A new study highlights racial inequities among children during the pandemic, when Black children were hospitalized and died at more than twice the rate of White children.

“Children with COVID-19 in communities of color were sicker, hospitalized and died at higher rates than White children,” said Sandra Harris-Hooker of the Morehouse School of Medicine, one of the historically Black organizations that participated in the study commissioned by the Black Coalition Against COVID.

Misinformation and mistrust about COVID safety protocols and vaccines played key roles in the disparities, reports Donovan J. Thomas at The Atlanta Journal-Constitution.

The report also pointed to the effects of social factors such as poverty and housing insecurity that rose for Black and Latino families during the pandemic.

Children of color have also been subject to higher rates of covid and long-term symptoms, more likely to lose a primary caregiver, and suffered deep learning gaps.

Another new study reports that sudden unexpected infant deaths rose among non-Hispanic Black babies during the first pandemic year, to nearly triple the rate among non-Hispanic White babies in 2020.

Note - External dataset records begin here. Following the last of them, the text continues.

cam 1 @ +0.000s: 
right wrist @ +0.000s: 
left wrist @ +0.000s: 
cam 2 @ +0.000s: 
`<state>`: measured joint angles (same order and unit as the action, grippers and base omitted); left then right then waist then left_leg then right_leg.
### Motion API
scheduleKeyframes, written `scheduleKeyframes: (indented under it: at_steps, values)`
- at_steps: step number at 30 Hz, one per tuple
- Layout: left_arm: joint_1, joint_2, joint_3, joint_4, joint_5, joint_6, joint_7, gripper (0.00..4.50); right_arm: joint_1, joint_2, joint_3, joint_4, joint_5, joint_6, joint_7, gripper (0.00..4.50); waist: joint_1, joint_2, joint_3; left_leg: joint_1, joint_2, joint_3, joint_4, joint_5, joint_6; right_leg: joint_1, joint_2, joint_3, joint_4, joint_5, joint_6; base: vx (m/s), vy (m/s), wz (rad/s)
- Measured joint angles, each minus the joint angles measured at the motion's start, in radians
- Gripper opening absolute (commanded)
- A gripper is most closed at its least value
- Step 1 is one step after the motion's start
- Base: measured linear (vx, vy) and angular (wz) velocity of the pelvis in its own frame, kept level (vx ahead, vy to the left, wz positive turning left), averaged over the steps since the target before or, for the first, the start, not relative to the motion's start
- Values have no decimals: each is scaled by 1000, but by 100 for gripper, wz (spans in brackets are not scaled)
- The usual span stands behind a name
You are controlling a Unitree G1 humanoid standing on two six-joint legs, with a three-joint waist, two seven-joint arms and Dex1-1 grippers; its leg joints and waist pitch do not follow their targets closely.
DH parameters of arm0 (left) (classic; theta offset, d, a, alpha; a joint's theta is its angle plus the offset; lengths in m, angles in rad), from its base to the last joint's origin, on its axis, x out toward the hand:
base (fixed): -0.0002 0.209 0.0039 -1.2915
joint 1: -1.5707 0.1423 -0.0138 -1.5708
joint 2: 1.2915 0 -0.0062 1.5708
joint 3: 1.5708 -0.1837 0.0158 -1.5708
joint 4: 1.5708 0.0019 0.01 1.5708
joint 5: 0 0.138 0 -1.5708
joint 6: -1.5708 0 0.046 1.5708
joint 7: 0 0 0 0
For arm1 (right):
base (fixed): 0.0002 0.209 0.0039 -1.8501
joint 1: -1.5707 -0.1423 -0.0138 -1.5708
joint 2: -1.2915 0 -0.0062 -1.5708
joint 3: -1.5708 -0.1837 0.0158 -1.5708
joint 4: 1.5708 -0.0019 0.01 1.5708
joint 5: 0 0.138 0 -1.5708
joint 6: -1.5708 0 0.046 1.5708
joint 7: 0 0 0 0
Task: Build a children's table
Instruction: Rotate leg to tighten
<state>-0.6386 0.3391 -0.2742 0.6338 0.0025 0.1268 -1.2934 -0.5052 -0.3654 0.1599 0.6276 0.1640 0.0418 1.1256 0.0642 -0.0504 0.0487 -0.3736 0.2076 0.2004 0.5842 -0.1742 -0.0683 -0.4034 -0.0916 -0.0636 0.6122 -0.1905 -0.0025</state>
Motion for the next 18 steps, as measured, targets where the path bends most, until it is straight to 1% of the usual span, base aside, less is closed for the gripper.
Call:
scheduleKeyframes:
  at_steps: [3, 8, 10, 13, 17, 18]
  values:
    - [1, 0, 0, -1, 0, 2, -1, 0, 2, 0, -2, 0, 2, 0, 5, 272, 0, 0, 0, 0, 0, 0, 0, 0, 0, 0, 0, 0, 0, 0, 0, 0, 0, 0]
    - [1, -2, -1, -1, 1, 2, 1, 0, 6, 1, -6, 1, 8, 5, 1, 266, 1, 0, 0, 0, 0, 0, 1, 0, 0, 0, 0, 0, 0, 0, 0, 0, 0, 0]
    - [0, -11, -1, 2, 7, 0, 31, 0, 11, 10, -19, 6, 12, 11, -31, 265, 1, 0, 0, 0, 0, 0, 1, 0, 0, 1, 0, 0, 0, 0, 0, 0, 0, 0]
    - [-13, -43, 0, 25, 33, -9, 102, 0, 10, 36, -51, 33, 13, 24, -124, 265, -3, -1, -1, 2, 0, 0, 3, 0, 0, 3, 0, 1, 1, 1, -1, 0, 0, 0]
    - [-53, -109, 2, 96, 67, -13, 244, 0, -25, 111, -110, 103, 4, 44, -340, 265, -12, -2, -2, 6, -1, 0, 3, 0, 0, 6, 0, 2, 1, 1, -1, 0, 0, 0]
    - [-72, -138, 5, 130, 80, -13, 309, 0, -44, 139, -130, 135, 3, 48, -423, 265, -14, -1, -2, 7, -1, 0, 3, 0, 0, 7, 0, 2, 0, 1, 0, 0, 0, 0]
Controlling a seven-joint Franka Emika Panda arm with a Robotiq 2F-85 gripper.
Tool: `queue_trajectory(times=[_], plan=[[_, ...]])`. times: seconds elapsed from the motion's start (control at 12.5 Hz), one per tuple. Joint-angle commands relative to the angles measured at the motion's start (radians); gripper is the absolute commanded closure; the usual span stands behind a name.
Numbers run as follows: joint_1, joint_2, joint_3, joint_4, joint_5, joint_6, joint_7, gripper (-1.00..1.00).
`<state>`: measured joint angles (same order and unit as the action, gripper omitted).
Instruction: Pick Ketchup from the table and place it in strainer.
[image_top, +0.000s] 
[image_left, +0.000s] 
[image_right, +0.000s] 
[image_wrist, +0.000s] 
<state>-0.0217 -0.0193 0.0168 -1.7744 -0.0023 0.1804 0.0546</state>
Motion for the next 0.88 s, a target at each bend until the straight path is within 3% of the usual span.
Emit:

The deaths, reported by a CDC team in the Journal of Pediatrics, included sudden infant death syndrome as well as accidental suffocation and other unknown causes.

The authors characterized the findings as preliminary, and said they weren’t sure what factors were behind the changes.

But a commentary in the journal by other physicians pointed to a variety of possible causes, including poverty, lack of access to health care and less education about safe sleep practices and breastfeeding.

They also noted that during the pandemic, resources such as doctors’ offices and programs that support families cut back on in-person care, which may have limited support to Black families.

“If you don’t have a safe place for your baby to sleep, how are you going to have them sleep safely?” commentary author Dr. Rebecca Carlin, a pediatrician with Columbia University, pointed out.